#### [WORK INSTRUCTION]
The entries are to be repeated verbatim, with nothing left out.
----------
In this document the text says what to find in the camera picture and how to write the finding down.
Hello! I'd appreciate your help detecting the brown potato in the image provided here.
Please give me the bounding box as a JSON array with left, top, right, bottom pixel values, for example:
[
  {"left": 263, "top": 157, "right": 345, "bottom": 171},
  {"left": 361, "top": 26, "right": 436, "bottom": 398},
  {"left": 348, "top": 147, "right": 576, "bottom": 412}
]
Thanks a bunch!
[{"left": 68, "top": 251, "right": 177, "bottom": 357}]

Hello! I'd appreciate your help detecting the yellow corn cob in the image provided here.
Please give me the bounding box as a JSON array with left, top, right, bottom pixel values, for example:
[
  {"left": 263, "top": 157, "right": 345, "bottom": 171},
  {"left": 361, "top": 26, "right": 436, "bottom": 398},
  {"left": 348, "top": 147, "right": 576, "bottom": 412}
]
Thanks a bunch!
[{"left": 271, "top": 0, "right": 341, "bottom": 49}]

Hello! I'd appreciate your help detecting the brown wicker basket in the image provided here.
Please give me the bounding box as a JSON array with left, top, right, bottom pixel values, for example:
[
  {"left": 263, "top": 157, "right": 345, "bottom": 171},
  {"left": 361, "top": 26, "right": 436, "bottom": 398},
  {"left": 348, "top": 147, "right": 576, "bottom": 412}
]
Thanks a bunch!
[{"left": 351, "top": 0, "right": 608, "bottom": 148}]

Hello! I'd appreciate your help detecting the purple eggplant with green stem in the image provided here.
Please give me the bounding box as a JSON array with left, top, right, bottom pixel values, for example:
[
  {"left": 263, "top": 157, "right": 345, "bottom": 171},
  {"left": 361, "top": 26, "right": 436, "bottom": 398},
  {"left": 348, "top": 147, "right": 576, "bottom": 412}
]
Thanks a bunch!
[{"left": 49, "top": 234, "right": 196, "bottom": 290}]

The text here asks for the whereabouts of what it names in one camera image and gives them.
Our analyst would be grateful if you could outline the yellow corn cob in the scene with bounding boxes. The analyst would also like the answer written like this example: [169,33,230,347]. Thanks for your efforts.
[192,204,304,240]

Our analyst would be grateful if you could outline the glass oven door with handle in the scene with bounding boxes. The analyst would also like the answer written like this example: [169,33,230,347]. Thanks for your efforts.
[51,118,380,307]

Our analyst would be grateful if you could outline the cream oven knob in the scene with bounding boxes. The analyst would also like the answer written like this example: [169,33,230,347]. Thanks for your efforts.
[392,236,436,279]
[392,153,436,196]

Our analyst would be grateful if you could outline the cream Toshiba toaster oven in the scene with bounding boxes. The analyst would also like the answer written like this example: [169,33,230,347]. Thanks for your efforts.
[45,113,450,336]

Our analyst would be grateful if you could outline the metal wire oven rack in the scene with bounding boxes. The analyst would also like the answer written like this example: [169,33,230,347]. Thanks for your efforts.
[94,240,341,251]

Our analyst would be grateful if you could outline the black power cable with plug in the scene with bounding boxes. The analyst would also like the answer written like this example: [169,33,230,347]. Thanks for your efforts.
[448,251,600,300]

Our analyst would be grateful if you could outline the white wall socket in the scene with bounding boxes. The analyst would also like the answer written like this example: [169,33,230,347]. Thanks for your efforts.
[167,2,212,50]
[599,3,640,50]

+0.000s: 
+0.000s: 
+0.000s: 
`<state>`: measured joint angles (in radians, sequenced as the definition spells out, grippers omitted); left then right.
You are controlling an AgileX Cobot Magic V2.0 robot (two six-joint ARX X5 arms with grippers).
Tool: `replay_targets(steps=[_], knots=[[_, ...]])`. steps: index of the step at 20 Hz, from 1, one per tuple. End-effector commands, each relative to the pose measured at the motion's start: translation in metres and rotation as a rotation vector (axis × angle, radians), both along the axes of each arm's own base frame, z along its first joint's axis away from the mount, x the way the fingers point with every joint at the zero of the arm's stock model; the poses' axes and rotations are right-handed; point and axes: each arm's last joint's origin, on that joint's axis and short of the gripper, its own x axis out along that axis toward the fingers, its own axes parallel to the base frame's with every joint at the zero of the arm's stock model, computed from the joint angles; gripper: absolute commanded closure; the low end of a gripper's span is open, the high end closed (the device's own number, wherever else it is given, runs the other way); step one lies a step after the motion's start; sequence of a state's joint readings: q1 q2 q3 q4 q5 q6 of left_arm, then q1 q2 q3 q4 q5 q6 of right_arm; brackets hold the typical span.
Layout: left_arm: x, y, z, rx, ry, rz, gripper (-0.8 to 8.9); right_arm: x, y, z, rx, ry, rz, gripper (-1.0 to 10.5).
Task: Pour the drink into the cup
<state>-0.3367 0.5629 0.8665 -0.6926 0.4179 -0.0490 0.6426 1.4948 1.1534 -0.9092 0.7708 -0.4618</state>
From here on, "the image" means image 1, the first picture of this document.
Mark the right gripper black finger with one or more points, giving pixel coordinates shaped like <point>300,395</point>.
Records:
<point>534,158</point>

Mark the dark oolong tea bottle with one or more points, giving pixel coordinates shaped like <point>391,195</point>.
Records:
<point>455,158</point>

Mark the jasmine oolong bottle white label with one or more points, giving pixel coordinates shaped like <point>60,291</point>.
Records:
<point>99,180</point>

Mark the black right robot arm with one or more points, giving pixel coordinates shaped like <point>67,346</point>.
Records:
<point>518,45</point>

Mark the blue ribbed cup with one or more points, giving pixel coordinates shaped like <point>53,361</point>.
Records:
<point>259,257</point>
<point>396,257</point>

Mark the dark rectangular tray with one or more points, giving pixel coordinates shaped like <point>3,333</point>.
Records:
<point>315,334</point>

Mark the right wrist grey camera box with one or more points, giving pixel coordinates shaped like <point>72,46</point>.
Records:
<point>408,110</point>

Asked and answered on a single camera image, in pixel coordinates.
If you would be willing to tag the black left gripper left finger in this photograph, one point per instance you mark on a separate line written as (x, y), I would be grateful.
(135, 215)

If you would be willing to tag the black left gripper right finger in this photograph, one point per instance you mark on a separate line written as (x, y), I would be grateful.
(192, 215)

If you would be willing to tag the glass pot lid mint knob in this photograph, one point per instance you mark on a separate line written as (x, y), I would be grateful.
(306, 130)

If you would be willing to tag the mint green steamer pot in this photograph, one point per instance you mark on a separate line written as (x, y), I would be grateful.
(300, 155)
----------
#### [REPLY]
In this document the text says what to find in the camera picture and how to write the finding down.
Hello! I'd appreciate your help detecting the brown potato in the image provided here.
Please give me the bounding box as a JSON array with left, top, right, bottom pixel values, for example:
[
  {"left": 263, "top": 157, "right": 345, "bottom": 171},
  {"left": 361, "top": 26, "right": 436, "bottom": 398},
  {"left": 348, "top": 147, "right": 576, "bottom": 412}
]
Thanks a bunch!
[{"left": 68, "top": 251, "right": 177, "bottom": 357}]

Hello! I'd appreciate your help detecting the yellow corn cob in the image provided here.
Please give me the bounding box as a JSON array with left, top, right, bottom pixel values, for example:
[
  {"left": 263, "top": 157, "right": 345, "bottom": 171},
  {"left": 361, "top": 26, "right": 436, "bottom": 398},
  {"left": 348, "top": 147, "right": 576, "bottom": 412}
]
Thanks a bunch!
[{"left": 271, "top": 0, "right": 341, "bottom": 49}]

Hello! I'd appreciate your help detecting the brown wicker basket in the image provided here.
Please give me the bounding box as a JSON array with left, top, right, bottom pixel values, for example:
[
  {"left": 263, "top": 157, "right": 345, "bottom": 171},
  {"left": 361, "top": 26, "right": 436, "bottom": 398},
  {"left": 348, "top": 147, "right": 576, "bottom": 412}
]
Thanks a bunch!
[{"left": 351, "top": 0, "right": 608, "bottom": 148}]

Hello! I'd appreciate your help detecting the purple eggplant with green stem in the image provided here.
Please give me the bounding box as a JSON array with left, top, right, bottom pixel values, for example:
[
  {"left": 263, "top": 157, "right": 345, "bottom": 171},
  {"left": 361, "top": 26, "right": 436, "bottom": 398},
  {"left": 348, "top": 147, "right": 576, "bottom": 412}
]
Thanks a bunch!
[{"left": 49, "top": 234, "right": 196, "bottom": 290}]

The text here asks for the whereabouts of what it names in one camera image and gives them.
Our analyst would be grateful if you could outline the yellow corn cob in the scene with bounding boxes. The analyst would also like the answer written like this example: [169,33,230,347]. Thanks for your efforts.
[192,204,304,240]

Our analyst would be grateful if you could outline the glass oven door with handle in the scene with bounding boxes. The analyst would also like the answer written like this example: [169,33,230,347]. Thanks for your efforts.
[51,118,380,307]

Our analyst would be grateful if you could outline the cream oven knob in the scene with bounding boxes. The analyst would also like the answer written like this example: [169,33,230,347]. Thanks for your efforts.
[392,236,436,279]
[392,153,436,196]

Our analyst would be grateful if you could outline the cream Toshiba toaster oven in the scene with bounding boxes. The analyst would also like the answer written like this example: [169,33,230,347]. Thanks for your efforts.
[45,113,450,336]

Our analyst would be grateful if you could outline the metal wire oven rack in the scene with bounding boxes. The analyst would also like the answer written like this example: [169,33,230,347]. Thanks for your efforts.
[94,240,341,251]

Our analyst would be grateful if you could outline the black power cable with plug in the scene with bounding boxes. The analyst would also like the answer written like this example: [169,33,230,347]. Thanks for your efforts.
[448,251,600,300]

Our analyst would be grateful if you could outline the white wall socket in the scene with bounding boxes. The analyst would also like the answer written like this example: [169,33,230,347]. Thanks for your efforts.
[167,2,212,50]
[599,3,640,50]

+0.000s: 
+0.000s: 
+0.000s: 
`<state>`: measured joint angles (in radians, sequenced as the definition spells out, grippers omitted); left then right.
You are controlling an AgileX Cobot Magic V2.0 robot (two six-joint ARX X5 arms with grippers).
Tool: `replay_targets(steps=[_], knots=[[_, ...]])`. steps: index of the step at 20 Hz, from 1, one per tuple. End-effector commands, each relative to the pose measured at the motion's start: translation in metres and rotation as a rotation vector (axis × angle, radians), both along the axes of each arm's own base frame, z along its first joint's axis away from the mount, x the way the fingers point with every joint at the zero of the arm's stock model; the poses' axes and rotations are right-handed; point and axes: each arm's last joint's origin, on that joint's axis and short of the gripper, its own x axis out along that axis toward the fingers, its own axes parallel to the base frame's with every joint at the zero of the arm's stock model, computed from the joint angles; gripper: absolute commanded closure; the low end of a gripper's span is open, the high end closed (the device's own number, wherever else it is given, runs the other way); step one lies a step after the motion's start; sequence of a state's joint readings: q1 q2 q3 q4 q5 q6 of left_arm, then q1 q2 q3 q4 q5 q6 of right_arm; brackets hold the typical span.
Layout: left_arm: x, y, z, rx, ry, rz, gripper (-0.8 to 8.9); right_arm: x, y, z, rx, ry, rz, gripper (-1.0 to 10.5).
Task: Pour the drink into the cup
<state>-0.3367 0.5629 0.8665 -0.6926 0.4179 -0.0490 0.6426 1.4948 1.1534 -0.9092 0.7708 -0.4618</state>
From here on, "the image" means image 1, the first picture of this document.
Mark the right gripper black finger with one or more points, giving pixel coordinates shaped like <point>300,395</point>.
Records:
<point>534,158</point>

Mark the dark oolong tea bottle with one or more points, giving pixel coordinates shaped like <point>391,195</point>.
Records:
<point>455,158</point>

Mark the jasmine oolong bottle white label with one or more points, giving pixel coordinates shaped like <point>60,291</point>.
Records:
<point>99,180</point>

Mark the black right robot arm with one or more points, giving pixel coordinates shaped like <point>67,346</point>.
Records:
<point>518,45</point>

Mark the blue ribbed cup with one or more points, giving pixel coordinates shaped like <point>53,361</point>.
Records:
<point>259,257</point>
<point>396,257</point>

Mark the dark rectangular tray with one or more points, giving pixel coordinates shaped like <point>3,333</point>.
Records:
<point>315,334</point>

Mark the right wrist grey camera box with one or more points, giving pixel coordinates shaped like <point>72,46</point>.
Records:
<point>408,110</point>

Asked and answered on a single camera image, in pixel coordinates.
If you would be willing to tag the black left gripper left finger in this photograph, one point per instance you mark on a separate line written as (x, y), I would be grateful.
(135, 215)

If you would be willing to tag the black left gripper right finger in this photograph, one point per instance you mark on a separate line written as (x, y), I would be grateful.
(192, 215)

If you would be willing to tag the glass pot lid mint knob in this photograph, one point per instance you mark on a separate line written as (x, y), I would be grateful.
(306, 130)

If you would be willing to tag the mint green steamer pot in this photograph, one point per instance you mark on a separate line written as (x, y), I would be grateful.
(300, 155)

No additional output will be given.